Federal coronavirus aid to people and businesses and record-setting late-summer tourism to Yellowstone and Grand Teton national parks helped boost state revenue above what the group predicted in May, the report said.

Low oil prices continued to take a toll on state revenue, however, after an oil-price war between Russia and Saudi Arabia last spring and an overall downturn in travel and fuel demand because of the coronavirus.

Last summer, the number of drilling rigs exploring for oil and natural gas in Wyoming fell to zero for the first time in modern history. Since then, Wyoming’s rig count has recovered to three rigs, down from 32 a year ago.

The state’s coal and natural gas industries, meanwhile, remain stuck in a more than decade-long decline, the report pointed out. Abundant supply has kept gas prices low and discouraged new gas production. Low gas prices and falling costs for renewable energy have encouraged utilities to retire coal-fired power plants or modify them to burn gas.

Legislators asked Gordon about St. Louis-based Arch Resources’ plans to divest itself of Wyoming coal mines after a court upheld a Federal Trade Commission decision to block Arch and St. Louis-based Peabody Energy from merging their Powder River Basin operations.

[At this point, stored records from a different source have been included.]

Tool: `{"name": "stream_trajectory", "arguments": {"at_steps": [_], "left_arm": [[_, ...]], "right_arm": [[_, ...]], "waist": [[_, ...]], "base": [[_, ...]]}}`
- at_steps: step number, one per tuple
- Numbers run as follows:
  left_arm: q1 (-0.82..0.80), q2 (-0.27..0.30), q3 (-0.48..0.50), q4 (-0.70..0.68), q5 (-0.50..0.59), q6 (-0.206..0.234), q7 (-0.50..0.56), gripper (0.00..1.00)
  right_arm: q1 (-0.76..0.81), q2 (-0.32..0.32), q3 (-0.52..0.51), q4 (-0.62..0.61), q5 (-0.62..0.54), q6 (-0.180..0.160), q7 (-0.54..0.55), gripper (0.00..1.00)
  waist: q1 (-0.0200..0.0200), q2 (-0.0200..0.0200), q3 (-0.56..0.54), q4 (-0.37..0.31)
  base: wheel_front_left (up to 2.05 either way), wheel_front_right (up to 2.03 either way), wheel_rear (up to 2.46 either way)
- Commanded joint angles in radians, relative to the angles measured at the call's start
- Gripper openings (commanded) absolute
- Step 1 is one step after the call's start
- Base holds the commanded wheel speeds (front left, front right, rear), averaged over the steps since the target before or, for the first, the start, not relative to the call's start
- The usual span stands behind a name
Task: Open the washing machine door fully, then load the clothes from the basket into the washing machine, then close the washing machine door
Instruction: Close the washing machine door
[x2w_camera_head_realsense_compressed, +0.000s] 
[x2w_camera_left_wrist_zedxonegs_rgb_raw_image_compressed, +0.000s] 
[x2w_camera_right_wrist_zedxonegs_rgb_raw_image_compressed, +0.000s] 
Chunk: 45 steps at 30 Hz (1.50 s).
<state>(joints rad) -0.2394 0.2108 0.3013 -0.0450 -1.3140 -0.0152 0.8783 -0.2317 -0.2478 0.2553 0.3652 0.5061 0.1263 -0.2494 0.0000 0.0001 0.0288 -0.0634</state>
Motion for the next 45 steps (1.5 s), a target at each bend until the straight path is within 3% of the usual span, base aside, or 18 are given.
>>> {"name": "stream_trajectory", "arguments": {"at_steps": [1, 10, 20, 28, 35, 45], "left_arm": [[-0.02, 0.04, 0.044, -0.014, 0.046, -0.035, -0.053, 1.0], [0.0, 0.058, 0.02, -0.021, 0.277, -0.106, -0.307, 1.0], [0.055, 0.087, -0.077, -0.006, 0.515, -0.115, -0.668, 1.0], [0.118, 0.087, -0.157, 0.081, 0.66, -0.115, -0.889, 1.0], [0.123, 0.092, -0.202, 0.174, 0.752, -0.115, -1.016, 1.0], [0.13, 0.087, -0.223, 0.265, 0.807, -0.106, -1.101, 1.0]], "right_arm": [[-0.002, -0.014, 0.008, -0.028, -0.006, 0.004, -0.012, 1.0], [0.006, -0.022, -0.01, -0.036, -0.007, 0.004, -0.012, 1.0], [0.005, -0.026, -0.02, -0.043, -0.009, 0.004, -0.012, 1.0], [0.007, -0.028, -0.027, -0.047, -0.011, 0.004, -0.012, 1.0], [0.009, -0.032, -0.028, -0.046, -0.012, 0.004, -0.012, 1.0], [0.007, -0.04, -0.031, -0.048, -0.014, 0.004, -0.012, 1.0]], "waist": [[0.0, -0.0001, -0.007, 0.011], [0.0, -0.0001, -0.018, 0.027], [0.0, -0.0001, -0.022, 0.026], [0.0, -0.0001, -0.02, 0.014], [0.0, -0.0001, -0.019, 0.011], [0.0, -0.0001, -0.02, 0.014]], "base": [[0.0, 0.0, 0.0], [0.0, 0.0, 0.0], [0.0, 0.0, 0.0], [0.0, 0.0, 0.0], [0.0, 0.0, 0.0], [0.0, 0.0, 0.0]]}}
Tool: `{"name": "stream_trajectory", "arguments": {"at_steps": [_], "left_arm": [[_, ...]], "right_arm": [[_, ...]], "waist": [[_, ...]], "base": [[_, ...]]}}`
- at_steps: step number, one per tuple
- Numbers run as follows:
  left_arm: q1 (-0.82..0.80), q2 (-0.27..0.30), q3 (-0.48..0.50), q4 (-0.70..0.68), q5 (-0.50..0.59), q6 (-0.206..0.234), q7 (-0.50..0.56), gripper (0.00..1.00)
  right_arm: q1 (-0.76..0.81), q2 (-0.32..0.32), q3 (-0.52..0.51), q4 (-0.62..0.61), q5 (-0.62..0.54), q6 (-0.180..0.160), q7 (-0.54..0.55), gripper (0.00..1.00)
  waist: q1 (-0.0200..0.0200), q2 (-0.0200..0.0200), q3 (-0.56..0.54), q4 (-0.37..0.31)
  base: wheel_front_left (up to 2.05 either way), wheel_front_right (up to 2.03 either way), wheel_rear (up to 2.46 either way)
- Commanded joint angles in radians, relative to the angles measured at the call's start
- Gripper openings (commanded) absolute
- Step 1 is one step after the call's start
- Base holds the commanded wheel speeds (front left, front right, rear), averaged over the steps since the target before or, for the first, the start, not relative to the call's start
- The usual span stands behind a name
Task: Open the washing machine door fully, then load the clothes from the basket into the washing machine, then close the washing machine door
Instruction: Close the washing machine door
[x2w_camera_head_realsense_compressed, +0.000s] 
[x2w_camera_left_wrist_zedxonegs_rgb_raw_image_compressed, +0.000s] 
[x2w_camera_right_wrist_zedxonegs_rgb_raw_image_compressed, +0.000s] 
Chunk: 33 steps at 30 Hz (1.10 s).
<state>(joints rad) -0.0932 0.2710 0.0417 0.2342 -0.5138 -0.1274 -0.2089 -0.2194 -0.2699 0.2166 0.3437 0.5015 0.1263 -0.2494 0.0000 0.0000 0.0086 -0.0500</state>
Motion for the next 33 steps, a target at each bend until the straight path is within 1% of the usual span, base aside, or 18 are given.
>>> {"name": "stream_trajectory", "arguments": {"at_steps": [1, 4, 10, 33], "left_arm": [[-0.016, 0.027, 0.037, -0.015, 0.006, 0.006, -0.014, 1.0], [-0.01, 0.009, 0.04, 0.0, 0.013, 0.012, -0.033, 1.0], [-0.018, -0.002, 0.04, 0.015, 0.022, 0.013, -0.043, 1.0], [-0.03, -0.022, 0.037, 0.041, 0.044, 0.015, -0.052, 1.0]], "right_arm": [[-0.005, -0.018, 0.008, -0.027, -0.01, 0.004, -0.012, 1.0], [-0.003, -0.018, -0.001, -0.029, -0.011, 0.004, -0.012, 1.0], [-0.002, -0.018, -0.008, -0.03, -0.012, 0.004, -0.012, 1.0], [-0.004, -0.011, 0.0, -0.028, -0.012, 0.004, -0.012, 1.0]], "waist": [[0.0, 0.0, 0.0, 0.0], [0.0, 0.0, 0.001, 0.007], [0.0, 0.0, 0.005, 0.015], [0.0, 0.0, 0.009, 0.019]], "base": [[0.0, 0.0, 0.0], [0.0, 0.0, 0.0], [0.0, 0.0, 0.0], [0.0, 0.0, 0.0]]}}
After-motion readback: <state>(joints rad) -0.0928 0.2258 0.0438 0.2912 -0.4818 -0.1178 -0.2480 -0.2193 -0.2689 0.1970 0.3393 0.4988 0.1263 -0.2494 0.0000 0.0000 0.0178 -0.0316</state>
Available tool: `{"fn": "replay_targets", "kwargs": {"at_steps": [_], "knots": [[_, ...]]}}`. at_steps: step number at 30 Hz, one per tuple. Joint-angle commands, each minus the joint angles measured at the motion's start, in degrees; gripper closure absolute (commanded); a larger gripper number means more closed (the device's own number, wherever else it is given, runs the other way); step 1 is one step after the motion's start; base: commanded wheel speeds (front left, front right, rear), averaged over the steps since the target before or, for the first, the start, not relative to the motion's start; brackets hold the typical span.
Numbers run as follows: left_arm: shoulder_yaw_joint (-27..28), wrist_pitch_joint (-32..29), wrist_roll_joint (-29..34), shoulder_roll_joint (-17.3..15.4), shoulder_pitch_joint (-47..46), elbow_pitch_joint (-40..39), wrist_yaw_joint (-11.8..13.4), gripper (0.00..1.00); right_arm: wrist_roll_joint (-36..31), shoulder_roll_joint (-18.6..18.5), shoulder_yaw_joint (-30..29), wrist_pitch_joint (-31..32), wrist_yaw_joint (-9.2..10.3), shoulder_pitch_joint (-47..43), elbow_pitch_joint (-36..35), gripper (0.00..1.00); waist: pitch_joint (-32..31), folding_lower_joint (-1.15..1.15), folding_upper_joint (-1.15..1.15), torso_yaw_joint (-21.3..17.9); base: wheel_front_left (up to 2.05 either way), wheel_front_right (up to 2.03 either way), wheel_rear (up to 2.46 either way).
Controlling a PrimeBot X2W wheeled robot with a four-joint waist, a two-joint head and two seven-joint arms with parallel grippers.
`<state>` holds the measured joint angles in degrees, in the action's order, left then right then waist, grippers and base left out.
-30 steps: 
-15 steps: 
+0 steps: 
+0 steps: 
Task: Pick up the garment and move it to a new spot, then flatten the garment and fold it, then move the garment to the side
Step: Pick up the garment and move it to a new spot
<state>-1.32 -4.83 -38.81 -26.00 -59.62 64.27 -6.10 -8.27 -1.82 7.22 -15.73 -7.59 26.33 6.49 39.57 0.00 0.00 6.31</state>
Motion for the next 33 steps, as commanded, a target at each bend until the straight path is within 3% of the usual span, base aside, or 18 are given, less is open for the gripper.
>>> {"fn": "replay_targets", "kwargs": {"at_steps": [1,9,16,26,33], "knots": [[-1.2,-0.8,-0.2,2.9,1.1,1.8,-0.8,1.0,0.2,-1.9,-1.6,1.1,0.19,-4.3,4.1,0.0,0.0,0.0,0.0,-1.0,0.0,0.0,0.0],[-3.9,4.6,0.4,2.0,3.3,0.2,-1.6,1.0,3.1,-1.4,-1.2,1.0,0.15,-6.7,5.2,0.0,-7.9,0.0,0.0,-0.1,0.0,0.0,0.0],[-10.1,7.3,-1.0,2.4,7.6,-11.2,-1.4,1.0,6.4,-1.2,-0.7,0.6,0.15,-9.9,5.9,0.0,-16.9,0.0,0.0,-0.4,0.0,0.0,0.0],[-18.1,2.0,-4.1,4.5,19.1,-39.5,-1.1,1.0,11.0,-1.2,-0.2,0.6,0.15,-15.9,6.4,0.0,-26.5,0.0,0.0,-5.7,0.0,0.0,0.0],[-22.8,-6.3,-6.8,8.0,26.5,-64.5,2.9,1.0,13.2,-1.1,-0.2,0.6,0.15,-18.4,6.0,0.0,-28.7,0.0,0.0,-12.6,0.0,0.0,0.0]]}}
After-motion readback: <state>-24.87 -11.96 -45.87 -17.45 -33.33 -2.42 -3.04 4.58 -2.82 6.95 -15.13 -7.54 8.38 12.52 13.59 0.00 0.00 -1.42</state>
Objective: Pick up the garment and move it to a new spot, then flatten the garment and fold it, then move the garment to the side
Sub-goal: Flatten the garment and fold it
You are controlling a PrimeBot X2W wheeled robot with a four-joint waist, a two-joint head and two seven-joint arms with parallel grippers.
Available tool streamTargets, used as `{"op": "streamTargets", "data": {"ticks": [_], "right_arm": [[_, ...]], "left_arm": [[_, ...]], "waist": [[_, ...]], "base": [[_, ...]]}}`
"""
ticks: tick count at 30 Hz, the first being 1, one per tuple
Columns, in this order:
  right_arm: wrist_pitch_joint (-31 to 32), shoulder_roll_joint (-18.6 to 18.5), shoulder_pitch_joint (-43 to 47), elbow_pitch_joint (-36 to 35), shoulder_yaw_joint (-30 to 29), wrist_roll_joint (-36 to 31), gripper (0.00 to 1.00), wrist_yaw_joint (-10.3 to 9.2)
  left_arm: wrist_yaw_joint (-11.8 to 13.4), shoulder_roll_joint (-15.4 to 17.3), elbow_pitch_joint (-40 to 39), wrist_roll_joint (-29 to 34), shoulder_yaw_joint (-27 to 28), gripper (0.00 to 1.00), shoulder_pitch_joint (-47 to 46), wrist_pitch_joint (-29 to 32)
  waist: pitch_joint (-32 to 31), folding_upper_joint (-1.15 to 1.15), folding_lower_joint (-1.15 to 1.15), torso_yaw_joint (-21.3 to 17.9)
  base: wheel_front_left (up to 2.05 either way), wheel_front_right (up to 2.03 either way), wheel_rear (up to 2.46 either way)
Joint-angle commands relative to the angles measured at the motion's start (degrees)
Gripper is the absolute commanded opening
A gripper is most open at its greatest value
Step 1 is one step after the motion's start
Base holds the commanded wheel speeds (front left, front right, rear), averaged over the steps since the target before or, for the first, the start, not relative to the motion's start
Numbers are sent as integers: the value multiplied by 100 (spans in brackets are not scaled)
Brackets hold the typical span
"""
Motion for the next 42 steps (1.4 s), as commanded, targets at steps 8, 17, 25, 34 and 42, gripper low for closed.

“We’ve been very active in trying to make sure that people don’t write off coal prematurely and we will continue those efforts, but so far we have seen a continued decline in demand,” Gordon said.

Wyoming faced a tight budget even before this year but made ends meet with state savings. Contrary to what some people seem to think, Wyoming won’t be able to keep doing that indefinitely, said committee co-chairman Sen. Eli Bebout, a Republican from Riverton.

“When you talk to the average citizen in Wyoming, they really don’t think we have a problem and we really do. It’s serious as the dickens,” Bebout told Gordon.

It’s important for Wyoming officials to look past just the year ahead when thinking about the state budget, Gordon said.

“If we cannot find a sustainable level of government that makes sense and that we can afford under the circumstances that we see coming, no one is going to move here, nobody is going to want to move their business here,” Gordon said.

Gordon in March approved a two-year state budget after a month-long legislative session devoted mainly to the budget. Legislators will revisit some spending issues during this winter’s two-month session devoted mainly to non-budget matters.